En 1994, ce torchon, sans recherche ni références de surcroît, lequel aurait valu un « E » à n'importe quel étudiant de première année de bac en science politique, s'est vu décerner le prestigieux prix Lionel Gelber pour le meilleur ouvrage canadien de langue anglaise sur les relations internationales, ainsi qu'une bourse de 50 000 $. C'est à décourager le plus brillant des politologues.
La britannique BBC et la canadienne CBC en ont également produit une minisérie de 6 épisodes - dont celui proprement honteux sur le Québec. Le tout fut diffusé au Canada, aux États-Unis et en Grande-Bretagne. Combien de millions de personnes ont ainsi eu droit à la pire désinformation sur le nationalisme québécois ?

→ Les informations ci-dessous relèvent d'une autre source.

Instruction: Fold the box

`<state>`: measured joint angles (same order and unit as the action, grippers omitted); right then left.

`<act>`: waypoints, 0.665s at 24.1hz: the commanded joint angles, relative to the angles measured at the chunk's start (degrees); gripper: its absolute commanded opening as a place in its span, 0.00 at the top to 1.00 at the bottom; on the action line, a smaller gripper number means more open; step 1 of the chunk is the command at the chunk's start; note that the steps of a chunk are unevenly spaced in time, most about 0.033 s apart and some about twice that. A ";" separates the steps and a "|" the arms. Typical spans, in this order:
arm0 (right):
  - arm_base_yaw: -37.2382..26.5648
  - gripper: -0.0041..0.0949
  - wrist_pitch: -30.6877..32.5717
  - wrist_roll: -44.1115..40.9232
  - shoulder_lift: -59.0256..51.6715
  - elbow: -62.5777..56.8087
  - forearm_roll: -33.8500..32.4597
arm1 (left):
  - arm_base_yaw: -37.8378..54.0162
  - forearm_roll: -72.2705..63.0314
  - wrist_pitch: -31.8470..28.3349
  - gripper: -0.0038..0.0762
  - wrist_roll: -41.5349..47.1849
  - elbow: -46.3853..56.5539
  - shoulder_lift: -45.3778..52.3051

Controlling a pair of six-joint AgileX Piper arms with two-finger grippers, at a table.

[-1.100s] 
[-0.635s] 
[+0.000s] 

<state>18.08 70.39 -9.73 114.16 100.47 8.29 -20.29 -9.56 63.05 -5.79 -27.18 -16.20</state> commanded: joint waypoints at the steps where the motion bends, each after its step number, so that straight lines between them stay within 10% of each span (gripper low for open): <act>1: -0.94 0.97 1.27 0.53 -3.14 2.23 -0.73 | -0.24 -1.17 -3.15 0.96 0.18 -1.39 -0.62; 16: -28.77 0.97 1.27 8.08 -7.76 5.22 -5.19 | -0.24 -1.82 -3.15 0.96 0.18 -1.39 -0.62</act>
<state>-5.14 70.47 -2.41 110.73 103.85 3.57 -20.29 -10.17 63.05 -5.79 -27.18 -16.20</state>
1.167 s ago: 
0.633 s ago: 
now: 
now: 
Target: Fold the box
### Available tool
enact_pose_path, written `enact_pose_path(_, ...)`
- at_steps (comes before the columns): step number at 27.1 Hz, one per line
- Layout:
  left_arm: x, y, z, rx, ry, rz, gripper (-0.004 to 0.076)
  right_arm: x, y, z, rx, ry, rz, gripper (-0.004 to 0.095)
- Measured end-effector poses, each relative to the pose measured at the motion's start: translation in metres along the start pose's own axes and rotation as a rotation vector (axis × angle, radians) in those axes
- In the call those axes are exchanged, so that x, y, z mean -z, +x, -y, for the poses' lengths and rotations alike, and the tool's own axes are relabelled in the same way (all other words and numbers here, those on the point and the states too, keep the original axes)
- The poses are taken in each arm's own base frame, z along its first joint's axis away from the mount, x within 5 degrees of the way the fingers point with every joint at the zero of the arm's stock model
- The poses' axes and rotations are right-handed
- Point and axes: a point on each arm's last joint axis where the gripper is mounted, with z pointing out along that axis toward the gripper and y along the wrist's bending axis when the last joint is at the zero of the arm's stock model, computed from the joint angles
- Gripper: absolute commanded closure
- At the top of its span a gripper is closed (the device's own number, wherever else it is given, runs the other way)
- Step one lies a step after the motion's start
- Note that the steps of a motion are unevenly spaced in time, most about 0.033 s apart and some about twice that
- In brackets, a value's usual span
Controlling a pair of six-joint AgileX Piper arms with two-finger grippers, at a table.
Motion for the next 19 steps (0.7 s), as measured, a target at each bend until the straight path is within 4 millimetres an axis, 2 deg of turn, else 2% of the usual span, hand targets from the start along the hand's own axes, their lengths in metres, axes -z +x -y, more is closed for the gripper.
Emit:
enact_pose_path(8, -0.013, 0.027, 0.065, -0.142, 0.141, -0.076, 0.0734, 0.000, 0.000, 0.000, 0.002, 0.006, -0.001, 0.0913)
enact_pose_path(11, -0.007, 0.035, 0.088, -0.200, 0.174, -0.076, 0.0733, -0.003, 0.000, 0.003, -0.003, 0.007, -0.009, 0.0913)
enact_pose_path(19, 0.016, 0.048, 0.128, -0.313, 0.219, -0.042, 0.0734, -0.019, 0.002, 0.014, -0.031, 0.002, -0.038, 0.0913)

La toute dernière image de l'épisode sur le Québec était un
« zoom » sur des visages visiblement inquiets d'enfants anglo-québécois, autochtones et de minorités visibles, accompagnés de la voix du grand Ignatieff lui-même demandant sur un ton tragique : « Si un État protège sa majorité, est-ce que ses minorités seront en sécurité ? ».
Qu'Ignatieff soit de l'école trudeauiste et centralisatrice est son droit. Il est loin d'être le seul. Il est tout aussi libre de défendre un fédéralisme qui ne puisse envisager l'inclusion d'un statut national pour le Québec.
Mais le portrait qu'il a fait du Québec dans son livre couronné d'un des prix littéraires les plus prestigieux du monde occidental soulève des questions troublantes non seulement sur la qualité et l'honnêteté intellectuelle de sa recherche et de son analyse, mais sur les préjugés contre le Québec qu'il y a exprimés et véhiculés consciemment et volontairement.
Après tout, ce livre est paru en 1993. Pas en 1933.